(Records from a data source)
- - - -
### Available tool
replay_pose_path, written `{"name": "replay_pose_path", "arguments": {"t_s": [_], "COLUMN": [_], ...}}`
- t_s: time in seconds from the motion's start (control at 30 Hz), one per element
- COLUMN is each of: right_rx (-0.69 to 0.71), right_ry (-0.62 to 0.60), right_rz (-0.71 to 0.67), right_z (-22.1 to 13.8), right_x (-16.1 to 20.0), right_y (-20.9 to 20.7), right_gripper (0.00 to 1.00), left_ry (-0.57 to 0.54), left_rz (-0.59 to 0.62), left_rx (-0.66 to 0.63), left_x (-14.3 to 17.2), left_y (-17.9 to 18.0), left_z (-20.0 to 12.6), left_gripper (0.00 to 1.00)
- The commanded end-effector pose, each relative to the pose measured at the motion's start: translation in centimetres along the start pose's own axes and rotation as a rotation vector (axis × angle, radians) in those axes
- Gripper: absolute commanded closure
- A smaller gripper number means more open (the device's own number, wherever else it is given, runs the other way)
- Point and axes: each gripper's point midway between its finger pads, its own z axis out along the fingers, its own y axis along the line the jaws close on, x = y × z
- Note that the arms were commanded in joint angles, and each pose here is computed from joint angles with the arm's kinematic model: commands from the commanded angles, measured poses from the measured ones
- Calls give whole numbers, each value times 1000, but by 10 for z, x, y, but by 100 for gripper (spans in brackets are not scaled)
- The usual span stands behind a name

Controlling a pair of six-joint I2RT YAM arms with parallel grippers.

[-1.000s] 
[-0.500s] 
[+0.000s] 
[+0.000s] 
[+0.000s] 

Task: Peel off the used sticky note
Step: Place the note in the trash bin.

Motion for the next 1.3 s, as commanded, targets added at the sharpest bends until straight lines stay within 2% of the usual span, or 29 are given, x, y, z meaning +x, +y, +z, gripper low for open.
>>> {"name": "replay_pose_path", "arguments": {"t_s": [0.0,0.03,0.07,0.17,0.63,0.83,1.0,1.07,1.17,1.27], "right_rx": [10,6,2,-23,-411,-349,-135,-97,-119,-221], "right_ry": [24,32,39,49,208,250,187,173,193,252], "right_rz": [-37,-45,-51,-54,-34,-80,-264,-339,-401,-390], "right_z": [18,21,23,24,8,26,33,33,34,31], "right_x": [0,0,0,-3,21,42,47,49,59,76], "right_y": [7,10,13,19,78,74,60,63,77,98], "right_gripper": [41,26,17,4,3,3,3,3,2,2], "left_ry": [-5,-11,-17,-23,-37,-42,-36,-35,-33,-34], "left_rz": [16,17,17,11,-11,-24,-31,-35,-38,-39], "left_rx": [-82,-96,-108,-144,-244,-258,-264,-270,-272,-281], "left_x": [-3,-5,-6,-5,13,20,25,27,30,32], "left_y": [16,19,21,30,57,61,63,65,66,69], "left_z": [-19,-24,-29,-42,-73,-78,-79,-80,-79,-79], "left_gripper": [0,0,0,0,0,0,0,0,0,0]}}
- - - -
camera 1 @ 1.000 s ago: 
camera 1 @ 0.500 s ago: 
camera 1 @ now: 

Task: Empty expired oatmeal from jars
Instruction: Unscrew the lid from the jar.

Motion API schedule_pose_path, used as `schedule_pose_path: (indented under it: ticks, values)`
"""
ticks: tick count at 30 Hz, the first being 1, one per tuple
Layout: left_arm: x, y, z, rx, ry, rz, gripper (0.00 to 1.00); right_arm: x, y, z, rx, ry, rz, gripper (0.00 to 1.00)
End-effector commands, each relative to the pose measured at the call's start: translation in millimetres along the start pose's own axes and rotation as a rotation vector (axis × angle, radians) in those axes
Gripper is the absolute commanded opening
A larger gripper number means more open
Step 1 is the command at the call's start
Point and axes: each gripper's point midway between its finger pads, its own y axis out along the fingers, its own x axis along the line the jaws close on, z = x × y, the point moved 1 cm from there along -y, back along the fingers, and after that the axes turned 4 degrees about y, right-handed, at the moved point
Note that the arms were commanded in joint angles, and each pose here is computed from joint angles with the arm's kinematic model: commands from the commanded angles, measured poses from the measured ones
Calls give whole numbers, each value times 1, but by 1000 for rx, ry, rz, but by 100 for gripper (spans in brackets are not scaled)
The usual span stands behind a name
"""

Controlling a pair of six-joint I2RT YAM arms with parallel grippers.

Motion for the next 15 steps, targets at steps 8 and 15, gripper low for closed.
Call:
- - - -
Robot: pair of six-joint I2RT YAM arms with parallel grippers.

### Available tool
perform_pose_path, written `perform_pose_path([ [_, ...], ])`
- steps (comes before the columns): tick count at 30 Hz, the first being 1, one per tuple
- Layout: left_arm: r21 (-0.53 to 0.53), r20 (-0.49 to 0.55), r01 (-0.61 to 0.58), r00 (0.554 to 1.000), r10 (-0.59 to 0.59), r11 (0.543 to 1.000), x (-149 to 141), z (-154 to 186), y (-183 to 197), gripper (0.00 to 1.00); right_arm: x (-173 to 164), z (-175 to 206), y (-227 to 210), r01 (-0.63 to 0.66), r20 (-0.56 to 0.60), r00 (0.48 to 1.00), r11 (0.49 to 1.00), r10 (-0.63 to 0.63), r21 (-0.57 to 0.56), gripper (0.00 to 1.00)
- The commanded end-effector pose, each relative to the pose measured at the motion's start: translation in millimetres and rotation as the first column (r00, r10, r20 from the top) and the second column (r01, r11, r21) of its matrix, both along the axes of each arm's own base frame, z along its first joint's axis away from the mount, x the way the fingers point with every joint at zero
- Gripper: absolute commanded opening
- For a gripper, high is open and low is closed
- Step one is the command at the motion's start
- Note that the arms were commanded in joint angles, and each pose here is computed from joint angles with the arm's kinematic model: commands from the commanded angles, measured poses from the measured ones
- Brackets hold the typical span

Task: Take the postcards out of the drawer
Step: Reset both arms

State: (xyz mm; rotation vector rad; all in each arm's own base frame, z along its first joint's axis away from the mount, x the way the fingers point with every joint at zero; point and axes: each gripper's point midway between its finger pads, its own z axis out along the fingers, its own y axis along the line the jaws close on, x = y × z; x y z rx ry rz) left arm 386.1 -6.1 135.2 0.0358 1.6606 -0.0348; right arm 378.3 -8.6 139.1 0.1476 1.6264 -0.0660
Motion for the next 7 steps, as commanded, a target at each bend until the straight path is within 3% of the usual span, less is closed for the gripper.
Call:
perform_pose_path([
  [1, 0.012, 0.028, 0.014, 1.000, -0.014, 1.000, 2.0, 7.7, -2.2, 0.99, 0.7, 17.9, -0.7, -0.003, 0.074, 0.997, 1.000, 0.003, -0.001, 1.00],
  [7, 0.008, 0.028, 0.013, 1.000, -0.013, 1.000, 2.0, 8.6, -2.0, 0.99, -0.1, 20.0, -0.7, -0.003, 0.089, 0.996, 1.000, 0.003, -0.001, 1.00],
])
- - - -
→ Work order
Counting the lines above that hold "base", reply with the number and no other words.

→ Written answer
2